## Problem requirements
For the records that follow, work out how many lines include "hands" and give only that count.

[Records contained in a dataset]
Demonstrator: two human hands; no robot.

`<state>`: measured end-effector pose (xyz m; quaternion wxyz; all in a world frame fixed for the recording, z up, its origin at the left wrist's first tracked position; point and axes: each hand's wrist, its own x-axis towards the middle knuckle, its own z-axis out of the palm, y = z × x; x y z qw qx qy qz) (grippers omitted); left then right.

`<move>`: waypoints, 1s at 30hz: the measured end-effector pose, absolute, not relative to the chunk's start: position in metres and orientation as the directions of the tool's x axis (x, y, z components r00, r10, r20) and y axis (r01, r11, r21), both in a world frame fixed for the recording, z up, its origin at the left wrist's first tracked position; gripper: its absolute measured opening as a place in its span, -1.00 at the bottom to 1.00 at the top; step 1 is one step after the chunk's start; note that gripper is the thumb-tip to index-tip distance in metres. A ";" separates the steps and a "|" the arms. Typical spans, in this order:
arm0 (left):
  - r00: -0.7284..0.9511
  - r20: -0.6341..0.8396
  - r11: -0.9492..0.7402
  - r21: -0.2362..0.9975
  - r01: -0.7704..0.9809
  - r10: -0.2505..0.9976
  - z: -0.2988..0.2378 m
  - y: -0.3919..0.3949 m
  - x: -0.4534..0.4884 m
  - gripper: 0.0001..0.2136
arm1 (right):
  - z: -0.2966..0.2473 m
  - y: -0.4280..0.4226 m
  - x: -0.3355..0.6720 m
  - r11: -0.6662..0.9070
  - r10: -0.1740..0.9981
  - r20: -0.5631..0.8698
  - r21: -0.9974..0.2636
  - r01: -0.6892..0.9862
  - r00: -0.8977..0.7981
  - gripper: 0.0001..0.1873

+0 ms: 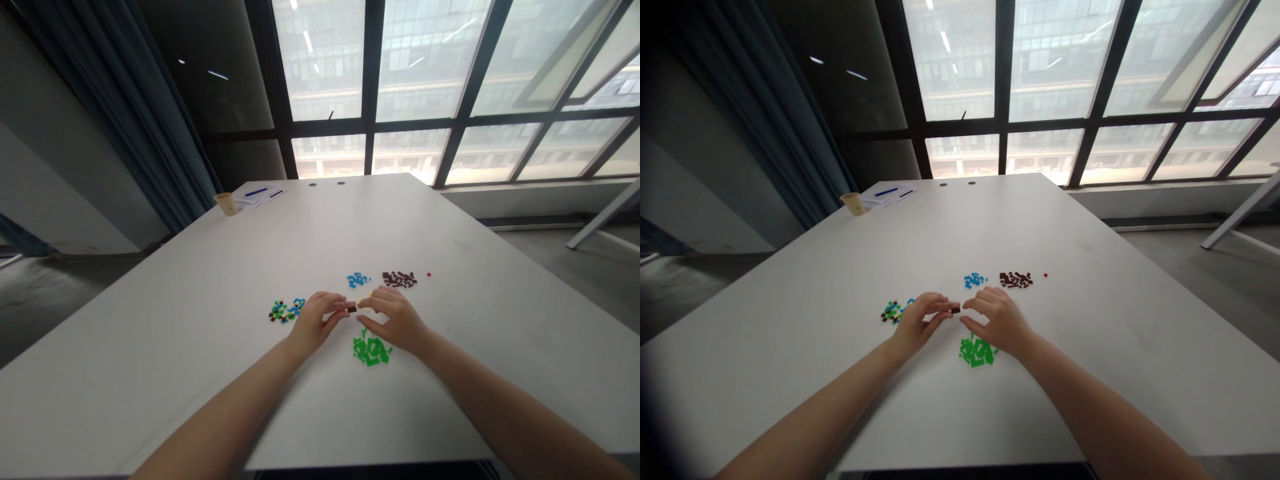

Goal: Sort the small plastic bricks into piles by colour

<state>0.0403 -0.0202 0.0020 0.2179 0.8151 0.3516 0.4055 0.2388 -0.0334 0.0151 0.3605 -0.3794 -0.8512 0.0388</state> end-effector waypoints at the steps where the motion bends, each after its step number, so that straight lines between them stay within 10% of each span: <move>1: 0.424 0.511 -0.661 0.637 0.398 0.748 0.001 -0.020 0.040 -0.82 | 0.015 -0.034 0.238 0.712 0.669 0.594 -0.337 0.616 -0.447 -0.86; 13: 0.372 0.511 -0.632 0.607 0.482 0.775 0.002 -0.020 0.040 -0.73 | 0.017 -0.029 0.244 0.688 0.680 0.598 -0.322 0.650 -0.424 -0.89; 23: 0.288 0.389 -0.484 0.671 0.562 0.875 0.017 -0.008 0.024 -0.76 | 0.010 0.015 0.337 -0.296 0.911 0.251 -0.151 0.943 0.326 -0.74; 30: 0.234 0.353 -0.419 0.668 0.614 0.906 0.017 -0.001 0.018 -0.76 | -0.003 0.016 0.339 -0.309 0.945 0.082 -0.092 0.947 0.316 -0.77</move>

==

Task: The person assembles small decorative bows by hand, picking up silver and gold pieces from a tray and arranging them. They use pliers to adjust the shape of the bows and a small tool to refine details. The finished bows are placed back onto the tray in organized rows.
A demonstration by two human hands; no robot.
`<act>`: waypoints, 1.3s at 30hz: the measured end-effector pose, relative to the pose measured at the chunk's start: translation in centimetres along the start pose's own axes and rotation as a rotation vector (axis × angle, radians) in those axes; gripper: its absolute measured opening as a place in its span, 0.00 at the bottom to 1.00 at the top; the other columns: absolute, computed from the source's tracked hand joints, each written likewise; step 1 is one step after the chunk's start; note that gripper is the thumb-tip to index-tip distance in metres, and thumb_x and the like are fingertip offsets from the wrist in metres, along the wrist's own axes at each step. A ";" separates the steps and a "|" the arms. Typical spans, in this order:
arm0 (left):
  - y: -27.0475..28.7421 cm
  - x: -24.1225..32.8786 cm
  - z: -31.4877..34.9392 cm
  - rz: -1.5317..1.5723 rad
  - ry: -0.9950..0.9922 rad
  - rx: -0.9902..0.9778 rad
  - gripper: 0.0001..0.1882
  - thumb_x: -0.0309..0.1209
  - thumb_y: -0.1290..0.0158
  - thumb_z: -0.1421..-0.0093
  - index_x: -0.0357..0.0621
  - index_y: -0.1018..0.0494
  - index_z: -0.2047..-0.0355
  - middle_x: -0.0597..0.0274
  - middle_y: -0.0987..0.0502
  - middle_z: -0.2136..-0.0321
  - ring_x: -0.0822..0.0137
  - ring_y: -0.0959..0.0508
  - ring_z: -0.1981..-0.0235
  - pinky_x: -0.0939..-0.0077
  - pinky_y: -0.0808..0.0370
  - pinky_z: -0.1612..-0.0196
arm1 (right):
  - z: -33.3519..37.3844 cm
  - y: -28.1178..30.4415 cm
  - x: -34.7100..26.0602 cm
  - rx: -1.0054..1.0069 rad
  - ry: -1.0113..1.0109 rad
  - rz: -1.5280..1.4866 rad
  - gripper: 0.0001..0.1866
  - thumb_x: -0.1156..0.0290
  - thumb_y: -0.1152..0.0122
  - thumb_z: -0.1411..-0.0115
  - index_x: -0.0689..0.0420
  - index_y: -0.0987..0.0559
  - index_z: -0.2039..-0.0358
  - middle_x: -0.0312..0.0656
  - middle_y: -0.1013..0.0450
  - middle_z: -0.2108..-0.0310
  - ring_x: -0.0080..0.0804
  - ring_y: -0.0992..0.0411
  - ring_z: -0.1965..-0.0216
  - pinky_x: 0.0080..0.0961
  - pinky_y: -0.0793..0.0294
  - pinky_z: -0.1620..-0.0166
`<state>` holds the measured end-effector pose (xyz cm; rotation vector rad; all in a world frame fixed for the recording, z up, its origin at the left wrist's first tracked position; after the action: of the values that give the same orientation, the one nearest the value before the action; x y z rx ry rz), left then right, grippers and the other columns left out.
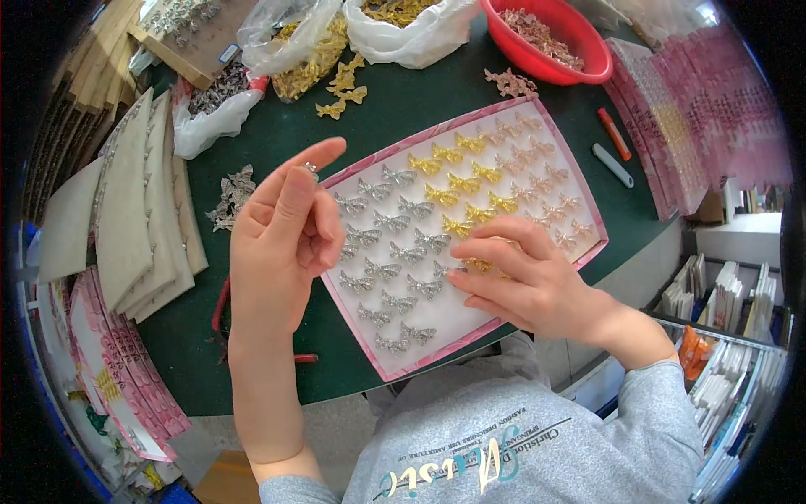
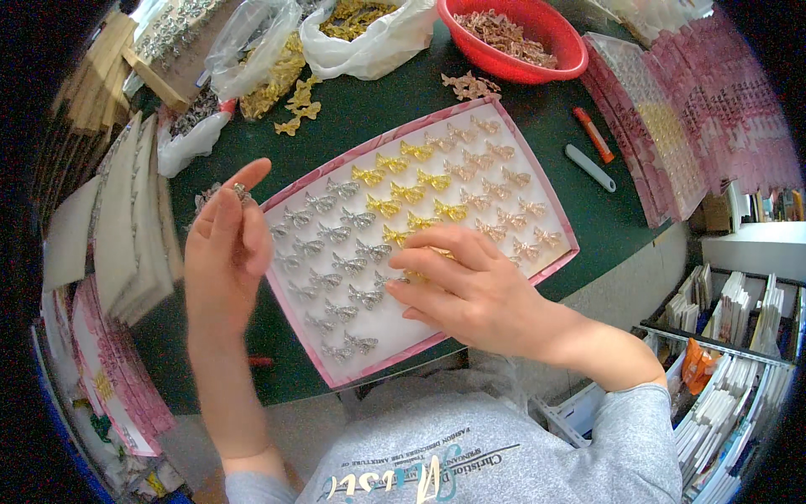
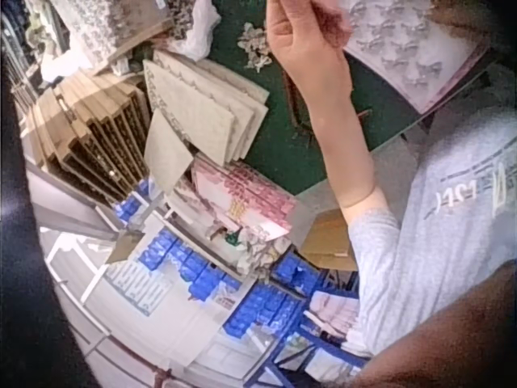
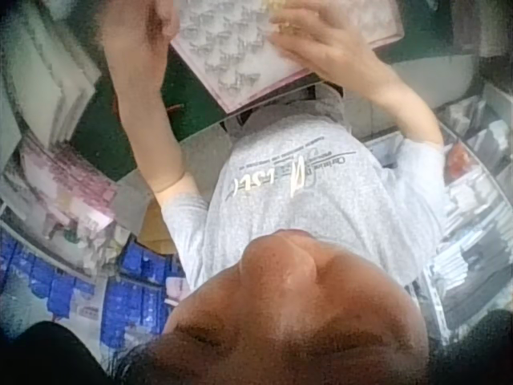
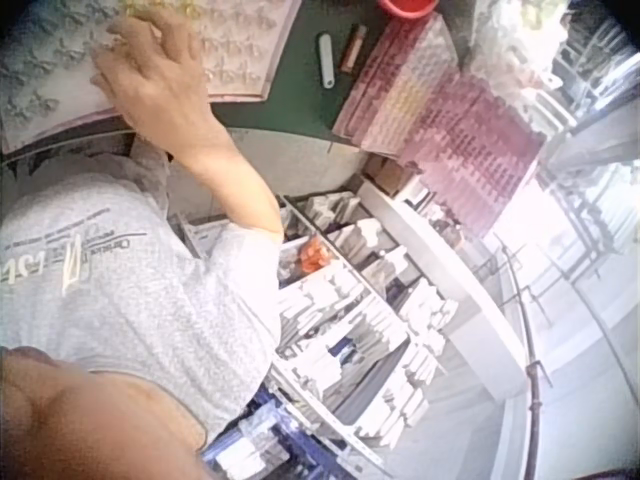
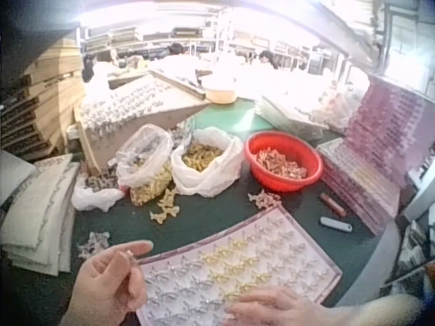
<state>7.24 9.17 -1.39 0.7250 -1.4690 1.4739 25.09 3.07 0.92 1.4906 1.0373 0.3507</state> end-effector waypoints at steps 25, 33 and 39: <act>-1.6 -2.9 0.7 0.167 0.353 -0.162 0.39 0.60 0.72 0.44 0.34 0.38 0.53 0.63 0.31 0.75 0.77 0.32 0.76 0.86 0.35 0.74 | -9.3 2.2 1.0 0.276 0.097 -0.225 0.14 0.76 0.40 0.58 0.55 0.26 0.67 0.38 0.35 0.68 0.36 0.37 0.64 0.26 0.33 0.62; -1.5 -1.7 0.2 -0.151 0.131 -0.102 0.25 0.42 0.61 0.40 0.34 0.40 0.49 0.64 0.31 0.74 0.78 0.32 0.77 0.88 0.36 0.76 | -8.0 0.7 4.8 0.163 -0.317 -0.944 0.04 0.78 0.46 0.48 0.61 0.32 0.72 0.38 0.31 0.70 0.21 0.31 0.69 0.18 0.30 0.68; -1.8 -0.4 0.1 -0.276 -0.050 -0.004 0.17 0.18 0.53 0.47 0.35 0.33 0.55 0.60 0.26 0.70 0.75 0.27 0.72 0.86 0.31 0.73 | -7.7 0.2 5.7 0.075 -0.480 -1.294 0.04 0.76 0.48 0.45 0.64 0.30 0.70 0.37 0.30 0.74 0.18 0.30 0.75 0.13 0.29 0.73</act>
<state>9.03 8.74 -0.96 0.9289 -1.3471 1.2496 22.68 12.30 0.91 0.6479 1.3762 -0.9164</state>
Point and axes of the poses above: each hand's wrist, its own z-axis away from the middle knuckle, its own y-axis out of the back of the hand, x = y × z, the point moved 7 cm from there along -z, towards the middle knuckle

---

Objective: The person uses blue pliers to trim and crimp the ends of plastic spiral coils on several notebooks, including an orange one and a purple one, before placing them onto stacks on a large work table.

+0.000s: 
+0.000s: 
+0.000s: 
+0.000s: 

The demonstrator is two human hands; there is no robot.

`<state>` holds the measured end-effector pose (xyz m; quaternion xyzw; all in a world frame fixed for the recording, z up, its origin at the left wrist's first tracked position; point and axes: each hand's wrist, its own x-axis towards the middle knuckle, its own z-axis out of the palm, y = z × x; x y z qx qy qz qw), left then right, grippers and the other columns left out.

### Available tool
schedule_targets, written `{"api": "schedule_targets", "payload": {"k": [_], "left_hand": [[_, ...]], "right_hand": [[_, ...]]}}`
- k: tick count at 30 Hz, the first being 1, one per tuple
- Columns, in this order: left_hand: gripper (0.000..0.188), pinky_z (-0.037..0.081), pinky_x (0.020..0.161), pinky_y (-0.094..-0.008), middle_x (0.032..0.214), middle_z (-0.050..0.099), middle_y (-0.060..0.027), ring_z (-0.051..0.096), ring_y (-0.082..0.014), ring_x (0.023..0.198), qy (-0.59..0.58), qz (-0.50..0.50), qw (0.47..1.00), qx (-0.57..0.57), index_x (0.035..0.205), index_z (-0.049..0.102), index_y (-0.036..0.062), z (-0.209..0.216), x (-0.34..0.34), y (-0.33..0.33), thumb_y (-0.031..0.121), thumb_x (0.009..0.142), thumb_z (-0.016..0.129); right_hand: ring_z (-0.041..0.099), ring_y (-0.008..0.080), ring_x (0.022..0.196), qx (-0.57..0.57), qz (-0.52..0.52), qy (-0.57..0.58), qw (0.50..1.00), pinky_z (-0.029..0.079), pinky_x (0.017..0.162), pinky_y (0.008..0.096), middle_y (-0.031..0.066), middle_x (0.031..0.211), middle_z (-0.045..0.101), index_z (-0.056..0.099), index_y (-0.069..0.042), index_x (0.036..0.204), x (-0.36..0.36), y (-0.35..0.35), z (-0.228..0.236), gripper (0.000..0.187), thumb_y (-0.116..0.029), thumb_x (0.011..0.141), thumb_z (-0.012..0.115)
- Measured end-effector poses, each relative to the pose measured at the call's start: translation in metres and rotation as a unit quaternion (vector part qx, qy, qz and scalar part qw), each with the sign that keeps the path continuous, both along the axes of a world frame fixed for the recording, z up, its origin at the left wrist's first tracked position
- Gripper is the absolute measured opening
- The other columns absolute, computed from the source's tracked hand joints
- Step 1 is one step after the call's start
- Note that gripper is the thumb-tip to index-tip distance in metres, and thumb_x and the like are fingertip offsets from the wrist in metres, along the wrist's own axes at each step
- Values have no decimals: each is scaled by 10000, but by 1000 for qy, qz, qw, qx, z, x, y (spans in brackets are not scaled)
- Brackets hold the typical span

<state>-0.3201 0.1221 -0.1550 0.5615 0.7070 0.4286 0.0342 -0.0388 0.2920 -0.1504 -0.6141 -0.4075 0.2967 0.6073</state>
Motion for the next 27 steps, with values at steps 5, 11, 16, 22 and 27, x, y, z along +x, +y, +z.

## Task solution
3